Scan the records for "right". Report each line that includes it.

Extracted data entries
┄┄┄┄┄┄┄┄┄┄┄┄┄┄┄┄┄┄┄┄

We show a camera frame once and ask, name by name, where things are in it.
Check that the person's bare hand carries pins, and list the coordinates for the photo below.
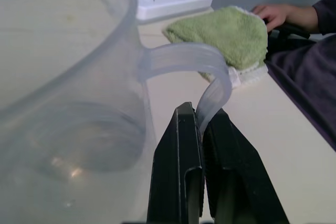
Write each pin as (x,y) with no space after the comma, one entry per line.
(273,15)

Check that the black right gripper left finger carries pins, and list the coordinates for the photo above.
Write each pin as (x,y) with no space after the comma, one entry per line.
(174,161)

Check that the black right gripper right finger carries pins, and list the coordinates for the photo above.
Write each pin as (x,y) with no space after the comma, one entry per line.
(236,166)

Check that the clear plastic blender jar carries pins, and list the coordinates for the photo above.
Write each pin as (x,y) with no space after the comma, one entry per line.
(65,77)

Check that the person's dark purple clothing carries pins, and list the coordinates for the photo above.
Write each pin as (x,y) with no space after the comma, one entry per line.
(307,82)

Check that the green terry cloth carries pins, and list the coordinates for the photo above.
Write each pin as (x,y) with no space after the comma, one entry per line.
(223,35)

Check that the black chair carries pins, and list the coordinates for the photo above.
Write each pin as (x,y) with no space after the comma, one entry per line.
(286,33)

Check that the person's dark purple sleeve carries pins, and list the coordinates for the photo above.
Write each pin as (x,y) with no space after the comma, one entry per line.
(319,15)

┄┄┄┄┄┄┄┄┄┄┄┄┄┄┄┄┄┄┄┄

RESPONSE TO THE TASK:
Check that the black right gripper left finger carries pins, and list the coordinates for the photo above.
Check that the black right gripper right finger carries pins, and list the coordinates for the photo above.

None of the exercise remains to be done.